§ Your objective:
Each line below with the word "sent" needs to be copied.

Collected data:
- - - - - - -
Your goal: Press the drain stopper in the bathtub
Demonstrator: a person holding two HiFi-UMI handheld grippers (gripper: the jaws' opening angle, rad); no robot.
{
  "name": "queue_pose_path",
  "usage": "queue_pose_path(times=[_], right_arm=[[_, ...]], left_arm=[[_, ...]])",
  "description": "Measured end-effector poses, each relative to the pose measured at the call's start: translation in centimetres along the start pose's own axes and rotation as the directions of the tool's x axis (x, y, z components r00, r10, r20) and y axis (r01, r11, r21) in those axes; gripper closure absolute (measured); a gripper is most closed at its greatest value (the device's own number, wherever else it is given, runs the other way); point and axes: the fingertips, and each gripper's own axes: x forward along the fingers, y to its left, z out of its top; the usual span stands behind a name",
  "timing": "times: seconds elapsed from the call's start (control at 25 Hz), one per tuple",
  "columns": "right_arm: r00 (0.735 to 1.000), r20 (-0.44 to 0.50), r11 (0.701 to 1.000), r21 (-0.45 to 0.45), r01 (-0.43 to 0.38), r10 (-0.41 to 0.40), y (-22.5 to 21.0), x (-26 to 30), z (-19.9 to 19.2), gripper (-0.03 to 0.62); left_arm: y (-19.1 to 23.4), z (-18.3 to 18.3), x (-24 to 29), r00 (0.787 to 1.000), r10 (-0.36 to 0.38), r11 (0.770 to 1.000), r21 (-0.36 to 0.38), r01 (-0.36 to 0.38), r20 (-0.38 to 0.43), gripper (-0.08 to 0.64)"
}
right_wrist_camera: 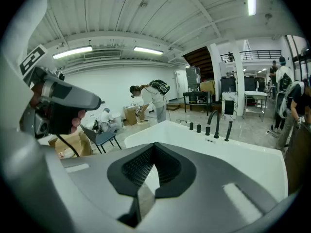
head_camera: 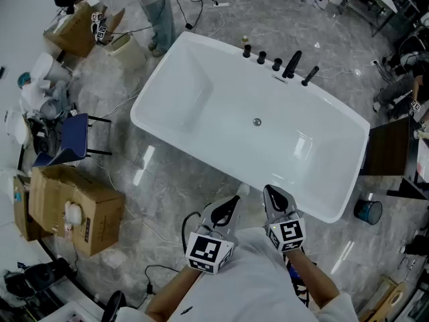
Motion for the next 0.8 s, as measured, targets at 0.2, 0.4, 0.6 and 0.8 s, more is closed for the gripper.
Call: queue_pose_path(times=[0.2, 0.4, 0.6, 0.8], right_arm=[[0.998, 0.068, 0.999, 0.053, -0.004, 0.000, 6.3, -7.2, 0.7, 0.592], [0.991, 0.135, 1.000, 0.013, -0.018, 0.016, 11.9, -13.8, 0.7, 0.592], [0.989, 0.147, 0.999, -0.020, -0.026, 0.028, 11.3, -20.0, -1.5, 0.598], [0.976, 0.212, 0.999, -0.003, -0.055, 0.054, 8.1, -27.2, -2.2, 0.598]], left_arm=[[-3.0, -3.2, -7.2, 0.998, 0.023, 0.999, -0.038, -0.020, 0.067, 0.561], [-4.2, -7.8, -13.1, 0.995, 0.076, 0.990, -0.125, -0.067, 0.070, 0.561], [-10.2, -10.0, -14.8, 0.992, 0.077, 0.993, -0.102, -0.067, 0.096, 0.561], [-18.1, -11.5, -12.9, 0.993, 0.082, 0.995, -0.060, -0.077, 0.088, 0.561]])
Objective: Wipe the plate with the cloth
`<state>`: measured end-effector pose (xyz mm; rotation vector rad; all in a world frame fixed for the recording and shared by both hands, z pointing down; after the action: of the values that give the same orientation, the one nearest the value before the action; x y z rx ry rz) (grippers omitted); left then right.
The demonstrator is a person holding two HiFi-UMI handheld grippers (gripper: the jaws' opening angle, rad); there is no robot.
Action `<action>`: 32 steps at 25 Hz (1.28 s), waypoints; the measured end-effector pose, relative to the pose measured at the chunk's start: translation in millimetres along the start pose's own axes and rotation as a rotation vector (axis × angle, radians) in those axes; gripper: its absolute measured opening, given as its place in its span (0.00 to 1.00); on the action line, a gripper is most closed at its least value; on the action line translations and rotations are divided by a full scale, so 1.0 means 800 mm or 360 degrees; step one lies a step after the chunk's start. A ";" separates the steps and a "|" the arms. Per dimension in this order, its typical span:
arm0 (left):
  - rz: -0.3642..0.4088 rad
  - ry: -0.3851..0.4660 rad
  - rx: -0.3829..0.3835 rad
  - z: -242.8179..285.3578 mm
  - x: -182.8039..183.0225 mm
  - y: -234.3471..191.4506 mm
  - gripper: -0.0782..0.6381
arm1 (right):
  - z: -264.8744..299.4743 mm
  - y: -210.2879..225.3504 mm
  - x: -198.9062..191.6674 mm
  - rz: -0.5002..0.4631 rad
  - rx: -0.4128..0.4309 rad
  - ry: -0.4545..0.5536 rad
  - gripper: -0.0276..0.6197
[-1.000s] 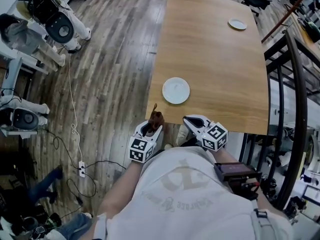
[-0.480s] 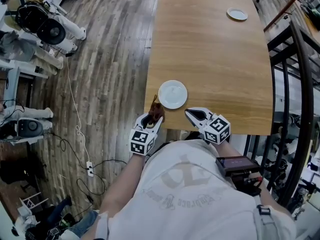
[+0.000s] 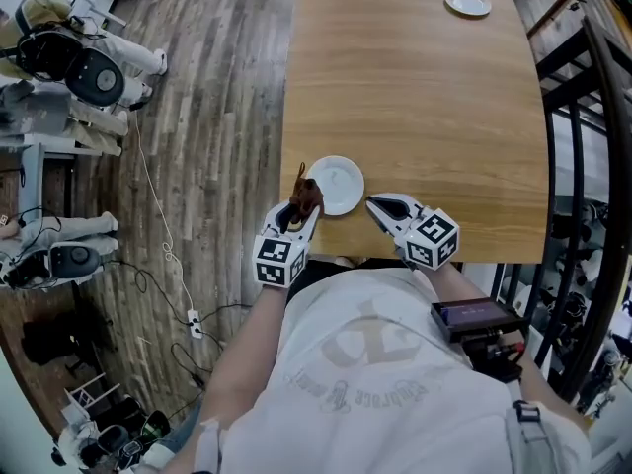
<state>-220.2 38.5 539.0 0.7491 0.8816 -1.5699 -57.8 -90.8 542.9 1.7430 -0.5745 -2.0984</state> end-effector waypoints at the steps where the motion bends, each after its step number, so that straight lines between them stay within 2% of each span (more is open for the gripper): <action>1: 0.0007 -0.0010 0.0008 0.003 0.002 -0.003 0.35 | 0.001 0.002 0.002 0.0004 0.0000 0.0002 0.06; 9: 0.0076 -0.0088 0.0022 0.030 -0.003 -0.029 0.35 | -0.008 0.006 -0.014 0.0047 -0.0062 0.0013 0.06; 18: 0.0177 -0.0197 -0.0058 0.083 0.017 -0.069 0.35 | 0.005 0.018 -0.003 0.0114 -0.0182 0.0062 0.06; 32: 0.0407 -0.0283 -0.0261 0.128 0.035 -0.049 0.35 | -0.026 -0.011 -0.013 0.0196 -0.0446 0.0207 0.06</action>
<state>-263.6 -60.2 573.7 0.5707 0.7421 -1.2991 -35.2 -79.9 544.1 1.6258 -0.3235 -1.8636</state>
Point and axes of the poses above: the fingertips, and each gripper's own axes: z forward along the fingers, y to its right, x out of its top, the point moved 6 cm from there along -z, backward along the fingers, and after that the axes turned 7 degrees about y, right-handed, at the moved point
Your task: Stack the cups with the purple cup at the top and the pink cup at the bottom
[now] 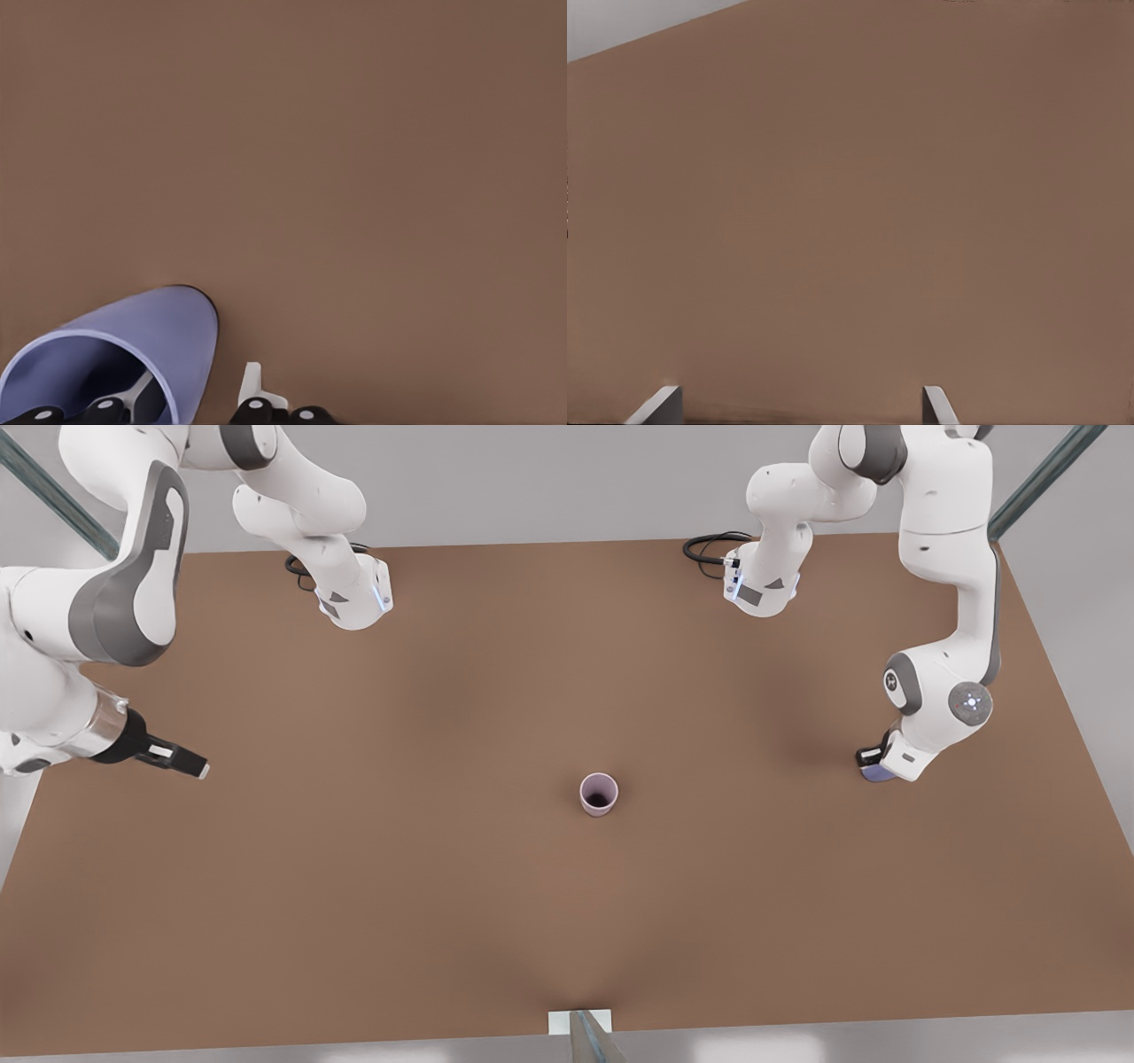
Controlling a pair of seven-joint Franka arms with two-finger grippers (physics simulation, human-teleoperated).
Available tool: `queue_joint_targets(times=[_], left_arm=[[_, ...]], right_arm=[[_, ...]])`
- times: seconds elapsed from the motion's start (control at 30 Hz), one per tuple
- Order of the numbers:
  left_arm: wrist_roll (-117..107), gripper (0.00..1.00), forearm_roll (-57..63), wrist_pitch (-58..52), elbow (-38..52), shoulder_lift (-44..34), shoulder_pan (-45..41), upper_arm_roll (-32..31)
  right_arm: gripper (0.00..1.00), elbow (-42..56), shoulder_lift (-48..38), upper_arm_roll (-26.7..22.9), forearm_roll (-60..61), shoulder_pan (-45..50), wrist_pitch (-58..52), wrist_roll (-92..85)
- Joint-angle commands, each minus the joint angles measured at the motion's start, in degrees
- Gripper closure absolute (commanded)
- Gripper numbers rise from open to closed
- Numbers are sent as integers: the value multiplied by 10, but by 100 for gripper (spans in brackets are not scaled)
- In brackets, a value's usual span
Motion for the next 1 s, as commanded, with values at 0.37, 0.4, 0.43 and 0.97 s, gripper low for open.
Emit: queue_joint_targets(times=[0.37,0.4,0.43,0.97], left_arm=[[-6,79,0,7,3,3,1,0],[-7,79,0,6,3,2,0,1],[-3,79,0,1,5,-1,-1,1],[-392,79,7,-177,224,-3,-110,-318]], right_arm=[[0,53,61,-2,2,-11,10,-188],[0,53,61,-2,1,-11,10,-188],[0,53,61,-2,1,-12,10,-188],[0,53,66,-2,5,-10,28,-188]])
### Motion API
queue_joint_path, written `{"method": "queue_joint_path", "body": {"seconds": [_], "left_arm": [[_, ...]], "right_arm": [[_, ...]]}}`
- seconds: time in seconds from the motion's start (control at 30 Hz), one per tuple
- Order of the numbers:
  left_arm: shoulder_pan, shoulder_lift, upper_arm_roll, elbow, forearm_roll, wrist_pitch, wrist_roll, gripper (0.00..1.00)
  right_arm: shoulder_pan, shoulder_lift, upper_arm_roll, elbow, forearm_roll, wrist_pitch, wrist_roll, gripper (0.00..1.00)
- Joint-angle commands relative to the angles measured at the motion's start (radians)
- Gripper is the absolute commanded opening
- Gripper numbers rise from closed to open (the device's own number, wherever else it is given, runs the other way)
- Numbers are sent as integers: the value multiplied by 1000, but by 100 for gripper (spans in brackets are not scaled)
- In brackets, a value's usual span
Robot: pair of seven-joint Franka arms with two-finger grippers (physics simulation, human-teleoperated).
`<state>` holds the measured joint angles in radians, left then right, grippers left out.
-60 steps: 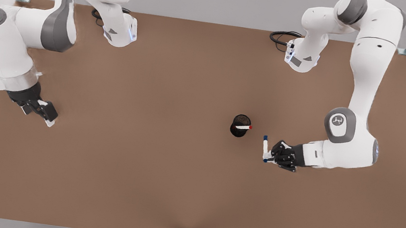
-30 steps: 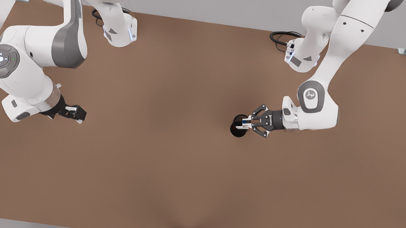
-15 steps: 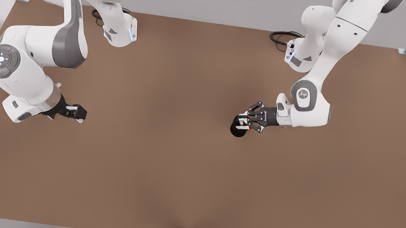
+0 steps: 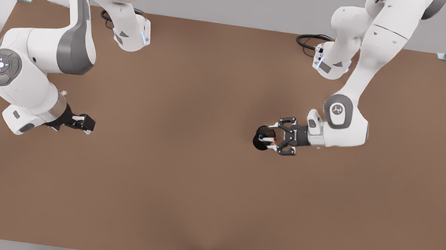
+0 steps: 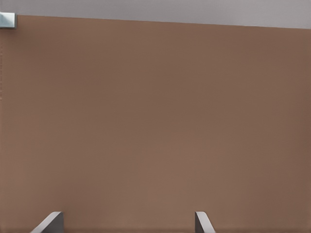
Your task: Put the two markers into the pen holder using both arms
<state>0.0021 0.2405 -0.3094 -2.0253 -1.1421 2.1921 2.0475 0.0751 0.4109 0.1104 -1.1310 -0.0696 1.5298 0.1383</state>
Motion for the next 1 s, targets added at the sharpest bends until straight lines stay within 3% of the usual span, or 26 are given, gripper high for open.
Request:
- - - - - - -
§ Output for this exercise:
- Numbers are sent as integers: the value multiplied by 10, but by 100 for gripper (spans in brackets are not scaled)
- Numbers are sent as integers: the value multiplied by 1000, but by 100 for gripper (spans in brackets are not scaled)

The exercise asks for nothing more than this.